Запоздно, перед сном, подкараулил Егорушка Агапия в сенцах: — Слушай, Агап. Я помру — сгнию, ты помрешь — лишний чин примешь. Но съели б рыбы тебя и праведность твою, когда б не я о прошлую осень! Спросил Агапий: — Жалости просишь? — Не жалости, а правды. Был ты слаб, а я силен, теперь я слаб… Усмехнулся Агапий: — В хлебе попрекаешь? — Не в хлебе, а к разговору токмо… — То-то, к разговору! Вспомни Василида и не дай умереть душе. Сказав так, внезапно чихнул Агапий и вышел в дверь.
Вот пошли двое на тюлений лов: ходили долго, видели лед, не видать было зверя. Держали остроги да крючья наготове, а некого было бить. Уж собирался назад Егорушка, как вдруг выникнул из промыва усатый мурластый морж… Хотел бежать морж, да замешкался самую малость. Тут и зашвырнул ему Агапий острогу в угон. В скорости был морж положен на санки и волочен к дому.

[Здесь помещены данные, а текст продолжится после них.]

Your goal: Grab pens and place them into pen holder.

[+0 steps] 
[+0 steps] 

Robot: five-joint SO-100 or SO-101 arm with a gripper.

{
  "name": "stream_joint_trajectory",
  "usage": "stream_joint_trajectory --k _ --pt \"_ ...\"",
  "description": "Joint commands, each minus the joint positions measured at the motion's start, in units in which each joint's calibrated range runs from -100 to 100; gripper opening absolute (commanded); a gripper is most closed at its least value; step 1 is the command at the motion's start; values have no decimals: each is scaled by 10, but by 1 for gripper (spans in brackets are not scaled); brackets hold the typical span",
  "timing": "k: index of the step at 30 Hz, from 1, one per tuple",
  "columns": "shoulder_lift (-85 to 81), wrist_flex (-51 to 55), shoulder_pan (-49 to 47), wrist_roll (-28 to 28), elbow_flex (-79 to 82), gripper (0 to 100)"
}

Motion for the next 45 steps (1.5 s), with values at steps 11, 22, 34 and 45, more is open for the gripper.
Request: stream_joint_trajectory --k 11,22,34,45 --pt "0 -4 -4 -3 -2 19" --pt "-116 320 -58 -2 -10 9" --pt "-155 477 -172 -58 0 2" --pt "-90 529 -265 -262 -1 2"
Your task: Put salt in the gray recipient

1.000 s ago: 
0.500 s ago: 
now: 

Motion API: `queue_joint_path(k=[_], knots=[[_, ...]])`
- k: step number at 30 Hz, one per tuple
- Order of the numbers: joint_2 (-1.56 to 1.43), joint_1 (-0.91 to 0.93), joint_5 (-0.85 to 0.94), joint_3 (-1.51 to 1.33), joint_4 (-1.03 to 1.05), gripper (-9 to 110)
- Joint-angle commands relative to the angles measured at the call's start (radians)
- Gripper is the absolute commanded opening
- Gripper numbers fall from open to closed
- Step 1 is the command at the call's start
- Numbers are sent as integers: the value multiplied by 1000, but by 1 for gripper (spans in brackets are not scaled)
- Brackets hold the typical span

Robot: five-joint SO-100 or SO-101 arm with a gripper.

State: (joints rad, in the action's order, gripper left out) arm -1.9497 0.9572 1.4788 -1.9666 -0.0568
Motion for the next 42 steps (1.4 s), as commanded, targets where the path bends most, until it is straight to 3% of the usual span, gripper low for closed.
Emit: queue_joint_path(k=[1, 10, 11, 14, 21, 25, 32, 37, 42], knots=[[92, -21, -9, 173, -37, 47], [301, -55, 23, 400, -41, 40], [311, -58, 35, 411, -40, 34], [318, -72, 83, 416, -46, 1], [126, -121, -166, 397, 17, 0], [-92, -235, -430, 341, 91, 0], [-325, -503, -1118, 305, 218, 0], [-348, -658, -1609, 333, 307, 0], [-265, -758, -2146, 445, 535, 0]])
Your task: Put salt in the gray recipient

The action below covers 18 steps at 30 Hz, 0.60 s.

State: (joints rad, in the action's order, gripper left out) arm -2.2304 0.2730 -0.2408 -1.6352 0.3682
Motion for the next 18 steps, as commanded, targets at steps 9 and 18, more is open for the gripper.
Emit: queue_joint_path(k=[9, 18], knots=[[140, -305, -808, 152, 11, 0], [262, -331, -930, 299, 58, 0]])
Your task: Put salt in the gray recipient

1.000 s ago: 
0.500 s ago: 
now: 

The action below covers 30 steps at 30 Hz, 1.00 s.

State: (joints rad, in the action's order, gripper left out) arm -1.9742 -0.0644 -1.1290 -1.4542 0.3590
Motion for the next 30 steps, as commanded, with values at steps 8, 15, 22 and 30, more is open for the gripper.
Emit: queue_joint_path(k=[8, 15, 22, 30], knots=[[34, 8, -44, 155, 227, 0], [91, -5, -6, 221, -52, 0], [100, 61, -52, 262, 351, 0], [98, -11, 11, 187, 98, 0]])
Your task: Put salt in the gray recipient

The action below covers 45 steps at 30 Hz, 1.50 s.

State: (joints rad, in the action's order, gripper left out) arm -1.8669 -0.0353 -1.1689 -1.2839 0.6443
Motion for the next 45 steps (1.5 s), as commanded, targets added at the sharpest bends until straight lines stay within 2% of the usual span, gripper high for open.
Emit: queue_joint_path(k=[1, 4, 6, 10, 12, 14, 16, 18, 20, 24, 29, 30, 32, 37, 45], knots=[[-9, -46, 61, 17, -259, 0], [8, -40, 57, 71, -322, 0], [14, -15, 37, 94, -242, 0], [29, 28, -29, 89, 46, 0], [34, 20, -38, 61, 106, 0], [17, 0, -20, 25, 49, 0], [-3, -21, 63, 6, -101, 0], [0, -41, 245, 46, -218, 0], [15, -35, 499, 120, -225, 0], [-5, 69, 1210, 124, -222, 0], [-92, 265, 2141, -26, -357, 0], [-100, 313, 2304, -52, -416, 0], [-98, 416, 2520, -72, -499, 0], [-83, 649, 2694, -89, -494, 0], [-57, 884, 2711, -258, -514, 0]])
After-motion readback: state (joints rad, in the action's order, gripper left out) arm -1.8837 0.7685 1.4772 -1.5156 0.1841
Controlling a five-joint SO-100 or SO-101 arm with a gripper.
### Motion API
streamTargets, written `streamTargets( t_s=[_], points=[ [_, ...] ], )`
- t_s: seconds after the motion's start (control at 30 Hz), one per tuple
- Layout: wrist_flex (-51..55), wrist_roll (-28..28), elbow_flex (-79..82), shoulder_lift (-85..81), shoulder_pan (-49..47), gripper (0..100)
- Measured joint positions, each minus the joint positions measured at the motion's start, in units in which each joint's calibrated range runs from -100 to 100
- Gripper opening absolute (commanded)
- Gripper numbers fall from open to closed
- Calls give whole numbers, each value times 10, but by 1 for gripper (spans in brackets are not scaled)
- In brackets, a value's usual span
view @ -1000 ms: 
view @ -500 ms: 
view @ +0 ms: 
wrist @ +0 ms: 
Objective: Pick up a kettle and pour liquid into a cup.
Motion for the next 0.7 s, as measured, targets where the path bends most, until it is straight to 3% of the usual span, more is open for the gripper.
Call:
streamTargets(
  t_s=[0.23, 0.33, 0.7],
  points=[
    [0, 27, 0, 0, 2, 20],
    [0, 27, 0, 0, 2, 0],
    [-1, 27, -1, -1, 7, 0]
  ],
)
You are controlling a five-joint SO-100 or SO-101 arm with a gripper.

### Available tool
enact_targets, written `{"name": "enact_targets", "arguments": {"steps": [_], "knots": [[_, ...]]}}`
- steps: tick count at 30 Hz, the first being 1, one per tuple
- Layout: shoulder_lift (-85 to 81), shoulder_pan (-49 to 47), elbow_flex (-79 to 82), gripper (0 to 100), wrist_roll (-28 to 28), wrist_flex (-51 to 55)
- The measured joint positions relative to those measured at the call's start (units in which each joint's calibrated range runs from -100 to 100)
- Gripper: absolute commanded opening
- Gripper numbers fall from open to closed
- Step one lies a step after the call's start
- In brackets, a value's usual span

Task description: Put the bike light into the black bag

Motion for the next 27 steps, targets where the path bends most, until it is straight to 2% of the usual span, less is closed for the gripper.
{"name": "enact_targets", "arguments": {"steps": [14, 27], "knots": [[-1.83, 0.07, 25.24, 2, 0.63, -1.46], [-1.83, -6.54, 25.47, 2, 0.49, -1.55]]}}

Егорушке с утра, как встал, сердце щемит. Ныне же, идя с монахом по охотничьей узкой тропке, постигает Егорушка неисповедимые пути Агапиевой справедливости… Важно, как сосуд небесный, несет Агапий свою голову; глуха речь его, а слова остриями тверды: «…затрубят витые трубы на низкие лады. Восстанут моря от лон, упадут на города. И будь ты хоть солдат, хоть праведник, аль в новехоньких полсапожках, все мы снидемся тамо, на судилище…» Покорно тащит тяжелые сани по еле заметной тропке Агапиев слушатель. Зубчатой ледяной стеной, золотым гребнем, радужной лентой возгорается и перебегает небо. Смотрит мертвый морж в ночь, а ночь идет над ним спокойная, ровная, не в обхват большая, бесшумная, как на лыжах. «… утренней зари сам Савоф. Солнце покажет красный язык и умрет, — тут уж не надо солнца! Выйдут силы и тьмы и протянут над миром мечи свои и сабли. А в мире будут стоять тьмы и толпы народу всякого, мужики и бабы. Изыдет Сын и сядет одесную…» Очи широко в снежную тьму раскрыв, остановился Егорушка, изнемогло в нем сердце. Остановился и монах. Рукой в варежке так и рубит он морозный, тугой воздух. «…Отец сыну. И повторят горы речь его: „Сын мой, Исус. Ты приходил к ним светом тихим, а они гвоздями тебя… Ты висел, Исусенька, страдая и зовя, а я сидел вон на том облаке и бороду себе рвал. Не мог я остановить пути твоего. Ныне ж пришел я распять их…“ Ждет Егорушка, шатает его. Словно оловом каплет жидким Агапий на голый череп Егорушкиной души. „… и промолчит Исус…“» — Врешь!! Ты мне вчера то же ко сну говорил, и я тебе не верил… Так закричало неистово ущемленное Егорушкино сердце. Весь трепеща крупной задрожью, бросил себя камнем в сугроб, ища там приюта помутившемуся взору своему. Склонясь над кричащим человеком острова Нюньюга, шептал глухо и страшно Агапий: — Успокойсь, парень! Тебя он в перву голову к себе позовет. Подь, скажет, Егорушка, ко мне на два слова… Стеная, навзрыд кричал человек в снегу: — Не хочу, не хочу. Пускай моего Варлам Егорыча назад берет!.. Долго они так: один кричал, другой уговаривал.